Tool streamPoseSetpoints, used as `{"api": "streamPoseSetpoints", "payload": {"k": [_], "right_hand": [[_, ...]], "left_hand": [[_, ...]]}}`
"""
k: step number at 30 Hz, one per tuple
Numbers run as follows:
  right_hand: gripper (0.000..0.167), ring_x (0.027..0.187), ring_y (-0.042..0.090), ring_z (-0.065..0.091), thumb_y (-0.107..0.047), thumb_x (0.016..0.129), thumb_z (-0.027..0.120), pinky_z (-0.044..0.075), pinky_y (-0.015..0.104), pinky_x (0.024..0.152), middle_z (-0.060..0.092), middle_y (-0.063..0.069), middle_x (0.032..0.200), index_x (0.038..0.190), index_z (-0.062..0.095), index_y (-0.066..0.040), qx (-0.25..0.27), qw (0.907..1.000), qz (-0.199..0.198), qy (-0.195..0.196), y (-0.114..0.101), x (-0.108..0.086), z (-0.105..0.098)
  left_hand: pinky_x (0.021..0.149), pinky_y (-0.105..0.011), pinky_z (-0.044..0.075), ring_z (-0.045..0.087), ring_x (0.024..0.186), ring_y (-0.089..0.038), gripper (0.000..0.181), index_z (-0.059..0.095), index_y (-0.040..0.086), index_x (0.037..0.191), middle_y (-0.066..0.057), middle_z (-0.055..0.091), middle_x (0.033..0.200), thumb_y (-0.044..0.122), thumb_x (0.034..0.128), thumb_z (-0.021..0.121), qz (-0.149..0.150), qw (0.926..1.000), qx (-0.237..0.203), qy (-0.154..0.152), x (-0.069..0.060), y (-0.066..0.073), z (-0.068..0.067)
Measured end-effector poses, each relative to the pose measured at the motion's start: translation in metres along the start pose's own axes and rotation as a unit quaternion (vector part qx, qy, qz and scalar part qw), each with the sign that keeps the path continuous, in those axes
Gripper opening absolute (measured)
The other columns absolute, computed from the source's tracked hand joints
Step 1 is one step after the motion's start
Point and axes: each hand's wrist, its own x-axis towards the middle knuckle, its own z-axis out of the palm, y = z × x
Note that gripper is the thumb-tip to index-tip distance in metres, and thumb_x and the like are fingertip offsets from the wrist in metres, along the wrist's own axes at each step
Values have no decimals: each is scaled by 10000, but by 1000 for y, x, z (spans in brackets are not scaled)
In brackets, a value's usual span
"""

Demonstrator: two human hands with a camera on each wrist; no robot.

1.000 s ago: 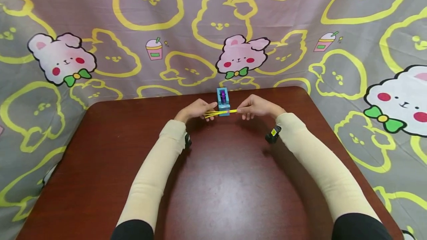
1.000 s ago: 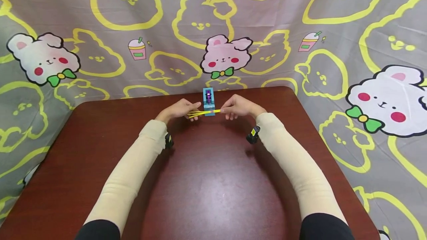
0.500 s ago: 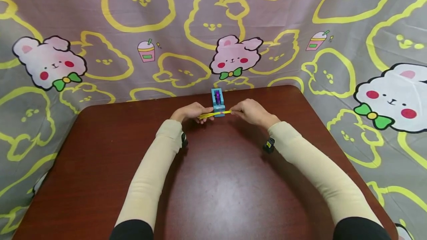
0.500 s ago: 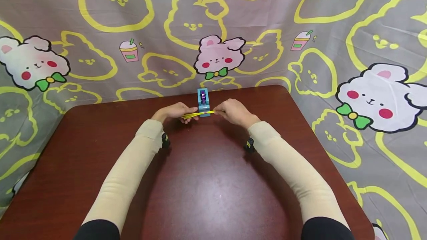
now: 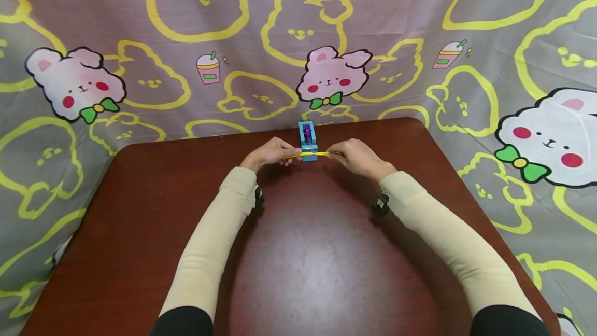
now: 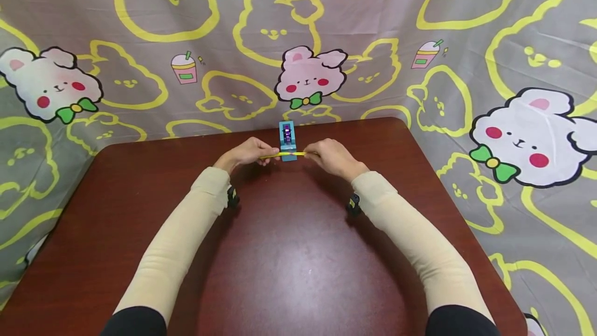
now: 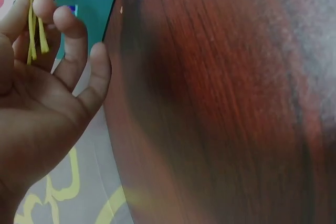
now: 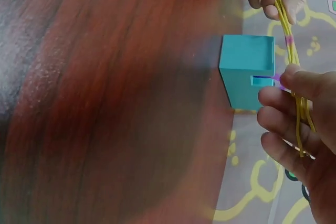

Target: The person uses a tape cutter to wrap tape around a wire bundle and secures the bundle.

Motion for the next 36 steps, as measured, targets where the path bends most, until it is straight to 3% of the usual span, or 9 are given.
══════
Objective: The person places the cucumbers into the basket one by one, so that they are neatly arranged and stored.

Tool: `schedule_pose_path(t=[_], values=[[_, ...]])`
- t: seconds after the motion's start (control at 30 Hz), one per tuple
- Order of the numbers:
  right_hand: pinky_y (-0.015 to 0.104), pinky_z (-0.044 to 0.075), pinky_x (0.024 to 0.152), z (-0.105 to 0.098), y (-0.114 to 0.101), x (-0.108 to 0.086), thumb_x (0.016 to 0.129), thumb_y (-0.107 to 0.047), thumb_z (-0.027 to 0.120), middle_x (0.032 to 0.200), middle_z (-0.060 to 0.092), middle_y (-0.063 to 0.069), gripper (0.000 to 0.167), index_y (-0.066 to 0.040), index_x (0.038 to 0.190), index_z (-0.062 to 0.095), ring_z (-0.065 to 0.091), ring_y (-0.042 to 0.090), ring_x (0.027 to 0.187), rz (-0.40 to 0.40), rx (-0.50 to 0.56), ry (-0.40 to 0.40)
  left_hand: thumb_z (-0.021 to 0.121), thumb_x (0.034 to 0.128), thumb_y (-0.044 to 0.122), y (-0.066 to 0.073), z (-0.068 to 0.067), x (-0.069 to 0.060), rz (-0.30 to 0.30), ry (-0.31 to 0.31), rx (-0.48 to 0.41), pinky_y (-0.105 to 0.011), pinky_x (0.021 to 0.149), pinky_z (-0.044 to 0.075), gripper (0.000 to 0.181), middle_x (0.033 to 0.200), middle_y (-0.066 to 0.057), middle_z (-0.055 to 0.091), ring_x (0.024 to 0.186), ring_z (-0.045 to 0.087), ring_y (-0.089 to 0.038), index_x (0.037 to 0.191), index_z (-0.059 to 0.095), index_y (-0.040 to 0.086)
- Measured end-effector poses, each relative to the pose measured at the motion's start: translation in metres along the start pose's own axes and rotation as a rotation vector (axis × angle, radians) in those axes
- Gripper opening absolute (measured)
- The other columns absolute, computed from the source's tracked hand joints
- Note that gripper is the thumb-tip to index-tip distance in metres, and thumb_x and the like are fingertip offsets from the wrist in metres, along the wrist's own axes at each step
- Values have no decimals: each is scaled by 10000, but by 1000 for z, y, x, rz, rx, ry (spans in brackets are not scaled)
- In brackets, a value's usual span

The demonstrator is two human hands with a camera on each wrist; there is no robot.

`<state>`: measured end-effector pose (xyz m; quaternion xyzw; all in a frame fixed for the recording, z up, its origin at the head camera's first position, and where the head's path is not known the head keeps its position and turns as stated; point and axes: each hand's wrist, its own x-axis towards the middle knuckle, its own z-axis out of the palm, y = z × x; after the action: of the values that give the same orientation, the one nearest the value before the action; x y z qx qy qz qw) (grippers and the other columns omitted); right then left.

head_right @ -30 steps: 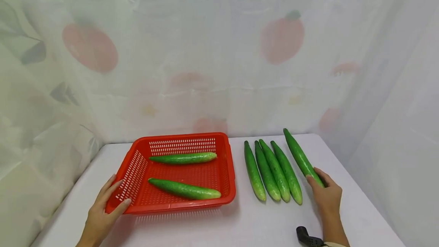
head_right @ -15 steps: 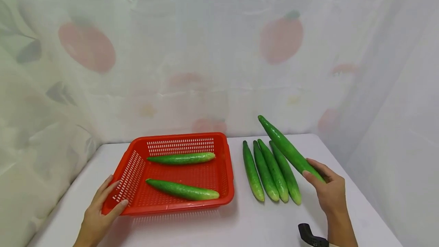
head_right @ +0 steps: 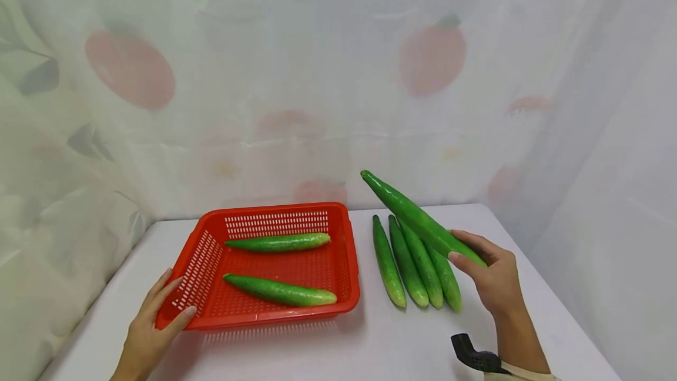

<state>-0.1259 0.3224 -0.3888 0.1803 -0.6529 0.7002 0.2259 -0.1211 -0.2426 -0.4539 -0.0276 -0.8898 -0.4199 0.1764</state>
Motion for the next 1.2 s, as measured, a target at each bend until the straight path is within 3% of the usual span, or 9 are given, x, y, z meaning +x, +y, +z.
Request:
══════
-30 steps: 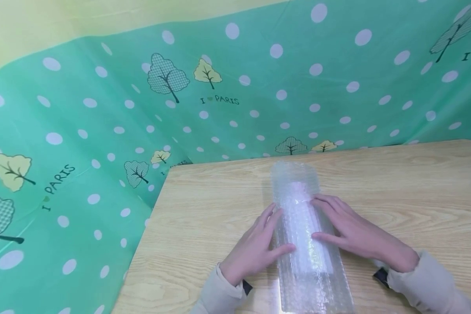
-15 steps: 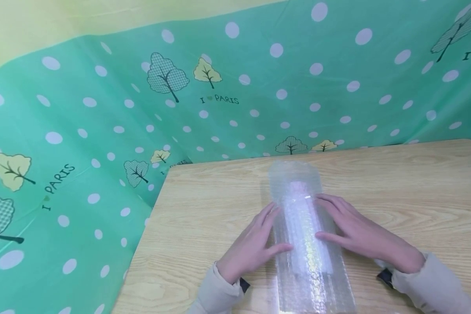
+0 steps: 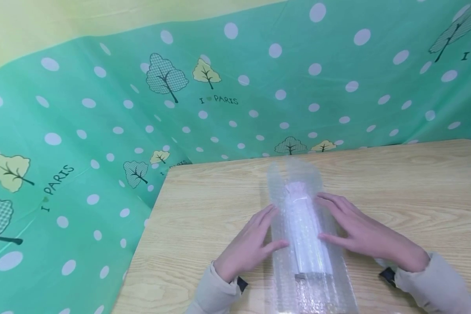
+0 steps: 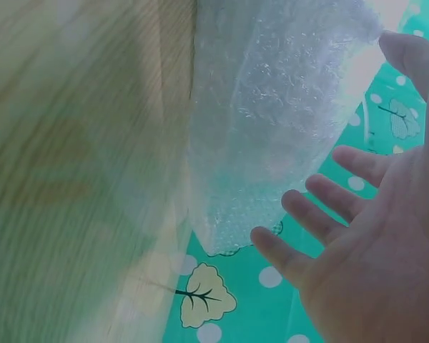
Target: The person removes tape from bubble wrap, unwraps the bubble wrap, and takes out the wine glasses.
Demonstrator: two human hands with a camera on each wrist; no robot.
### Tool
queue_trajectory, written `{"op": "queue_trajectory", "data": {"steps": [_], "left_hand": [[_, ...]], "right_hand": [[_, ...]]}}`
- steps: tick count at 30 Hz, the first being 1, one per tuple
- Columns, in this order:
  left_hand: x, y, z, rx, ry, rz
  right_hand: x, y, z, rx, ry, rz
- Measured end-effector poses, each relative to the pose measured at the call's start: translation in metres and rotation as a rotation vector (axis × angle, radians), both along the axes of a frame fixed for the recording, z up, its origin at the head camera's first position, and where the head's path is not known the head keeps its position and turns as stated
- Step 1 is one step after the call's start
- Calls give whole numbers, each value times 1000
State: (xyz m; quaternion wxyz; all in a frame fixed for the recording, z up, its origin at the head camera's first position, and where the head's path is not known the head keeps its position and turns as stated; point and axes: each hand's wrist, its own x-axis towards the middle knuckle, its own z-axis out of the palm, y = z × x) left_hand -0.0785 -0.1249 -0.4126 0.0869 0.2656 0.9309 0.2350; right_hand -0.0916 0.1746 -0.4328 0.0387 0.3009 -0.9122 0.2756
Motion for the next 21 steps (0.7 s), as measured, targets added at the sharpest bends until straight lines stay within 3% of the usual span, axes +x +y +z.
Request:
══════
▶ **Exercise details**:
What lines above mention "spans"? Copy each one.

▶ **Problem solution**:
Values have no decimals: each is scaled by 10000, but by 1000 for y, x, z (spans in brackets are not scaled)
- Values have no decimals: each is scaled by 10000, but by 1000 for z, y, x, rz, rx, ry (spans in brackets are not scaled)

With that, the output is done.